Salle à manger Paulin
Installée à l’emplacement de l’ancienne chambre de napoléon III, cette salle à manger en a gardé les proportions. Elle est le seul témoin encore existant de la vague de modernisme et d’aménagements intérieurs initiés par le Président Georges Pompidou et son épouse en 1972. Située dans la partie privée, cette pièce a été rebaptisée salle à manger Paulin, du nom du célèbre designer et décorateur Pierre Paulin à l’origine du mobilier contemporain qui la décore. L’ensemble est installé dans une structure murale démontable composée de 22 éléments en polyester moulé qui accueille dans sa partie supérieure un lustre constitué de 9 000 tiges et billes de verre placées devant un plafond réflecteur en aluminium. Par ailleurs, le designer Paulin a choisi de placer au centre de la pièce une table ronde de 12 couverts à plateau de verre fumé sur un piètement en aluminium coulé recouvert par projection d’une matière plastique qui servit notamment à la fabrication des cabines des vaisseaux spatiaux Apollo.
Salon des Fougères
Il s’agit de l’une des pièces constituant l’ancien appartement de Caroline Murat. Le salon de Fougères tient son nom des motifs décoratifs retenus pour le tissu tendu. Au dessus de la console, à noter que trône un portrait du roi Louis XV, peint par Louis Michel Van Loo au XVIIIe siècle. Les trois autres toiles présentent dans le salon des Fougères sont l’oeuvre d’Hubert Robert.
La salle des Fêtes
La salle des fêtes fut construite sur les plans de l’architecte Eugène Debressenne. L’ensemble fut inaugurée le 10 mai 1889 par le président Sadi Carnot à l’occasion de l’Exposition universelle organisée à Paris cette même année. Elle prête son décor fastueux à la plupart des cérémonies officielles telles que les réceptions, remises de décoration et cérémonie d’investiture de chaque Président de la République nouvellement élu. Les coupoles aplaties du plafond reçurent en 1896 des panneaux peints par Guillaume Dubufe, « La République sauvegarde de la Paix », encadrée par 2 allégories l’Art et la Science. 6 tapisseries des Gobelins, tissées au XVIIIe siècle, y ont été placées afin de parachever le décor.
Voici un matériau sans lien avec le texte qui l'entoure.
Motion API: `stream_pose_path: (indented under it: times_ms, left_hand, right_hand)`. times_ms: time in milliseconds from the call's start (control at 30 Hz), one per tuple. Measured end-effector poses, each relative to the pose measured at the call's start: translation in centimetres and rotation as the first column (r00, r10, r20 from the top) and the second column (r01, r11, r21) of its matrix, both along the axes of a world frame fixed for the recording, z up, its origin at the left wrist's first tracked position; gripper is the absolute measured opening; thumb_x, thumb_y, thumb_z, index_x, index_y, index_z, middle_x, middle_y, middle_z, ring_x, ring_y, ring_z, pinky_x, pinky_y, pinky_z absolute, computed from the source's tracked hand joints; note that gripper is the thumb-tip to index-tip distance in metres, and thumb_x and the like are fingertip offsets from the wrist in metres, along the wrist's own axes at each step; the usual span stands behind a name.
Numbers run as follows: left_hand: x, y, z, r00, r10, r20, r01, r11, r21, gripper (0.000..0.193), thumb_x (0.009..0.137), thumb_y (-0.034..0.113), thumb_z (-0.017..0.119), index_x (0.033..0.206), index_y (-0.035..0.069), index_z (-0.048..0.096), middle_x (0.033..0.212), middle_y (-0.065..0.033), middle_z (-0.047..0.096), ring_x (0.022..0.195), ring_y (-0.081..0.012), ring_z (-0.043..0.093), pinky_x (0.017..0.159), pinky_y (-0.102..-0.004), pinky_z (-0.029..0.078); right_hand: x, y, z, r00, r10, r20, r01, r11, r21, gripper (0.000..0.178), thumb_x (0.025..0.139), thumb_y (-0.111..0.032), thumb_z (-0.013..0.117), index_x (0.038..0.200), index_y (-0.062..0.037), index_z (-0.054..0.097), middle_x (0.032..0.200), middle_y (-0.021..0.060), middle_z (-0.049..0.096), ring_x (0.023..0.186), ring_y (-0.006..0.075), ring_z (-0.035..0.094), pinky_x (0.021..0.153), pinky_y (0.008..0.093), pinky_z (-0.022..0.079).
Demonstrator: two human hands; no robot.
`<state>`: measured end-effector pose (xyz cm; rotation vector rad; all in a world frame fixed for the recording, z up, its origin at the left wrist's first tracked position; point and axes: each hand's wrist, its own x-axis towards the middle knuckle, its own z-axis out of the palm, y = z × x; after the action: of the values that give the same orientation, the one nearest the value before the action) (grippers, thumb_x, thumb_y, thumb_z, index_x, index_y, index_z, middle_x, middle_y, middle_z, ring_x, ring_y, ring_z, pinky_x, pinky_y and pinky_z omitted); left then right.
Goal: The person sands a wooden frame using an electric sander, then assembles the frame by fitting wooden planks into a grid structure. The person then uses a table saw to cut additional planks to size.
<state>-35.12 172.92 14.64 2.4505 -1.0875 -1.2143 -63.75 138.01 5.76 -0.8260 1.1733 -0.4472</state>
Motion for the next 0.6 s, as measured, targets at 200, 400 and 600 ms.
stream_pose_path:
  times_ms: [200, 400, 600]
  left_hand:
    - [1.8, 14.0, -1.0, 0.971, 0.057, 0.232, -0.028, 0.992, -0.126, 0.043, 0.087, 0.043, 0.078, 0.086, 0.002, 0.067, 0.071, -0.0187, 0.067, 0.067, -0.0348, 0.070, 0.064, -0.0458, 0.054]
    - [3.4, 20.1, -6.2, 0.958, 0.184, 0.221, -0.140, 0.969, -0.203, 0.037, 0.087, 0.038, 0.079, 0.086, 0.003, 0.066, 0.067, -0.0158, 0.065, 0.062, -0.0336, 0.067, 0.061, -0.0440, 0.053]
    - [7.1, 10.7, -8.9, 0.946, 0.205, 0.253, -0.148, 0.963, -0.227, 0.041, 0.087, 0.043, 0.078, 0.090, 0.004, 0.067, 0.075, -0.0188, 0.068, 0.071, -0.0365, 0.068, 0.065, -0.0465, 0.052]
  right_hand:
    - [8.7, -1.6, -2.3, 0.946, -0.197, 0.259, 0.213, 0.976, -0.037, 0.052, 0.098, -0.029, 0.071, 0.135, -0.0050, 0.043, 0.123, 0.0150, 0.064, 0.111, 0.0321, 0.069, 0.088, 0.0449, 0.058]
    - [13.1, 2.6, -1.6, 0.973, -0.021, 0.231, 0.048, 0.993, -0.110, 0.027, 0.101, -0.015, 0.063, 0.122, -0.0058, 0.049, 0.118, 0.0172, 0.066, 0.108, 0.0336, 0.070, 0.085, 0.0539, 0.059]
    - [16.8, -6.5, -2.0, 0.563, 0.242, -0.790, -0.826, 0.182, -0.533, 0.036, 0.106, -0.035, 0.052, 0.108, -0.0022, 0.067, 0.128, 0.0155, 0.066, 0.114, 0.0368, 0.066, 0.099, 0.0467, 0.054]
A noter qu’en 1984, le Président Mitterrand fit percer 10 portes-fenêtres dans les murs permettant ainsi d’amener plus de lumière dans un décor intérieur ou prédomine l’or et le rouge.
Le jardin d’Hiver
Construit en 1881, le jardin d’Hiver se présentait sous la forme d’une galerie vitrée à ossature métallique et arbitrait des plantes vertes exubérantes et des murs habillaient de treillage. Aujourd’hui, seul le toit vitré et les orangers provenant du domaine national de Versailles, qui y sont parfois disposés, rappellent l’ancienne affectation des lieux. Le fond est entièrement habillé d’une tapisserie de la tenture des chambres du Vatican d’après Raphaël tissée aux Gobelins entre 1736 et 38. La pièce est éclairée par 3 lustres de cristal datant de la fin du XIXe siècle, similaires à ceux de la salle des Fêtes et du salon Napoléon III. Le concept décoratif est ainsi prolongé. Constituant un prolongement de la salle des Fêtes, le jardin d’Hiver est utilisé lors des réceptions officielles. Il a fait l’objet d’une réfection générale à l’occasion de deux campagnes de travaux distinctes confiées à un architecte en 1976 par le Président d’Estaing puis en 1984 par le Président Mitterrand.
Salon Cléopâtre
Depuis la présidence de Marie-François Sadi Carnot, la tapisserie des Gobelins « Rencontre d’Antoine et de Cléopâtre à Tarse », tissée d’après Natoire, a pris place dans ce salon et lui a donné son nom. L’essentiel du décor des portes a été dessiné au XVIIIe siècle par l’architecte Etienne-Louis Boullée. Le mobilier est essentiellement d’époque Louis XVI. Seul le lustre est d’époque Empire. A droite de la cheminée à noter que figure le portrait de Marie-Amélie de Parme, archiduchesse d’Autriche, peint par Alexandre Roslin. Entre les deux fenêtres, on aperçoit l’ancien petit appartement du comte d’Evreux, aujourd’hui affecté à l’usage privé du Président de la République.